* What this task involves
Reproduce the listing that follows word for word, without its pictures.

* Information provided
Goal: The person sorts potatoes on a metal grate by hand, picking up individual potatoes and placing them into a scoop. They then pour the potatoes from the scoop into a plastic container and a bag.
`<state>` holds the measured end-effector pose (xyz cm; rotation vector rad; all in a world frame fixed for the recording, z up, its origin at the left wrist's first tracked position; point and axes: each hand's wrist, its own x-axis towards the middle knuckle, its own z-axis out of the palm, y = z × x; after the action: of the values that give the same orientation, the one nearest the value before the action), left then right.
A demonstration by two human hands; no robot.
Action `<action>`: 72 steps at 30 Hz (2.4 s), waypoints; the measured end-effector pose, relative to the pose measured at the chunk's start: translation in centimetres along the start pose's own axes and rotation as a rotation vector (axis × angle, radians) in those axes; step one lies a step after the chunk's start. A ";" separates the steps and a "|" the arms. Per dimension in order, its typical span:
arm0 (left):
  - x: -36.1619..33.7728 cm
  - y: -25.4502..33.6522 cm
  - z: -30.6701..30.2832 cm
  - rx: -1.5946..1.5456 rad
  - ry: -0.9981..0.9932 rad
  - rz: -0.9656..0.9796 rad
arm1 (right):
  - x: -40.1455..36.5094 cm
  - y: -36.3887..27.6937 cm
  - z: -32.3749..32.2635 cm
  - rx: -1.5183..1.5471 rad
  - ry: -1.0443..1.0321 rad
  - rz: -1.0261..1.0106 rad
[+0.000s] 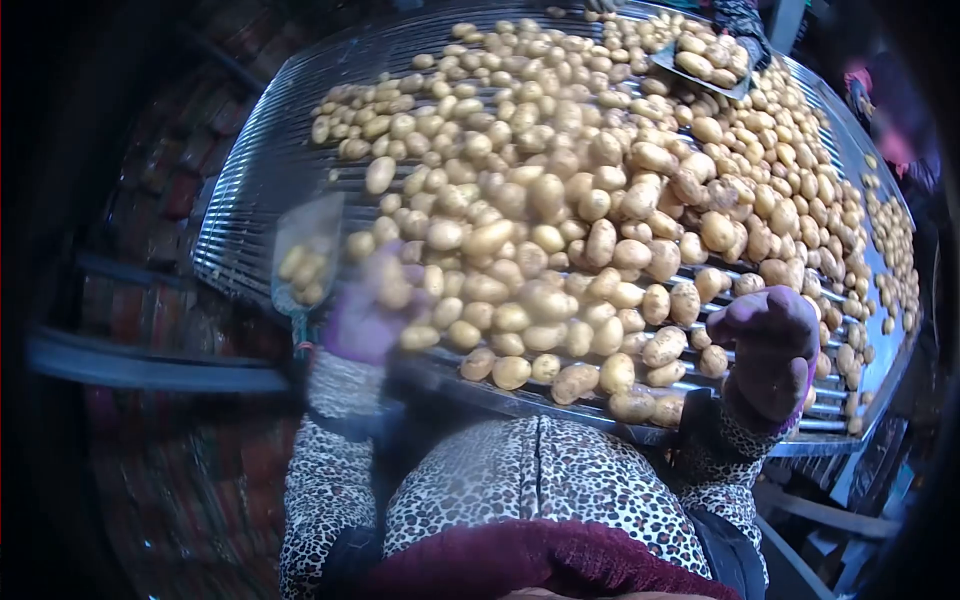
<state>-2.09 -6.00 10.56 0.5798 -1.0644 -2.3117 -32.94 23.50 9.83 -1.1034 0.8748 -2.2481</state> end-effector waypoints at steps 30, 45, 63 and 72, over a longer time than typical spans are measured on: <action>9.8 -8.3 7.2 2.142 -0.807 0.260 | 0.6 -0.7 0.8 0.035 0.028 0.047; 4.9 -5.3 6.9 0.232 -0.024 -0.197 | 0.6 -0.3 1.1 0.026 0.047 0.082; 1.1 -6.8 5.3 -0.428 0.167 -0.273 | -1.3 -1.9 1.9 -0.078 -0.002 0.126; -0.2 -3.5 -0.7 -0.364 0.242 -0.132 | -5.3 -2.7 0.1 -0.397 0.069 0.443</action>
<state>-2.55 -4.33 7.47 0.7745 -0.4903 -2.3925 -30.31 28.74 9.09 -0.8810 1.4789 -1.7974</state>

* Task answer
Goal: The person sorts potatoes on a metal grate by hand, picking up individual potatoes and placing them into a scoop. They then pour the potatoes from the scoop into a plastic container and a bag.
`<state>` holds the measured end-effector pose (xyz cm; rotation vector rad; all in a world frame fixed for the recording, z up, its origin at the left wrist's first tracked position; point and axes: each hand's wrist, its own x-axis towards the middle knuckle, its own z-axis out of the palm, y = z × x; after the action: of the values that give the same orientation, the one nearest the value before the action), left then right.
A demonstration by two human hands; no robot.
Action `<action>`: 72 steps at 30 Hz (2.4 s), waypoints; the measured end-effector pose, relative to the pose measured at the chunk's start: translation in centimetres along the start pose's own axes and rotation as a rotation vector (axis × angle, radians) in those axes; step one lies a step after the chunk's start. A ";" separates the steps and a "|" the arms. Per dimension in order, its typical span:
arm0 (left):
  - x: -36.1619..33.7728 cm
  - y: -25.4502..33.6522 cm
  - z: -30.6701..30.2832 cm
  - rx: -1.5946..1.5456 rad
  - ry: -0.9981..0.9932 rad
  - rz: -0.9656..0.9796 rad
arm1 (right):
  - x: -40.1455..36.5094 cm
  - y: -36.3887..27.6937 cm
  - z: -32.3749..32.2635 cm
  - rx: -1.5183..1.5471 rad
  - ry: -1.0443..1.0321 rad
  - rz: -1.0261..1.0106 rad
[+0.000s] 
<state>-2.09 -6.00 10.56 0.5798 -1.0644 -2.3117 -32.94 23.50 9.83 -1.1034 0.8748 -2.2481</state> end-effector waypoints at steps 30, 45, 63 and 72, over a longer time than typical spans are measured on: <action>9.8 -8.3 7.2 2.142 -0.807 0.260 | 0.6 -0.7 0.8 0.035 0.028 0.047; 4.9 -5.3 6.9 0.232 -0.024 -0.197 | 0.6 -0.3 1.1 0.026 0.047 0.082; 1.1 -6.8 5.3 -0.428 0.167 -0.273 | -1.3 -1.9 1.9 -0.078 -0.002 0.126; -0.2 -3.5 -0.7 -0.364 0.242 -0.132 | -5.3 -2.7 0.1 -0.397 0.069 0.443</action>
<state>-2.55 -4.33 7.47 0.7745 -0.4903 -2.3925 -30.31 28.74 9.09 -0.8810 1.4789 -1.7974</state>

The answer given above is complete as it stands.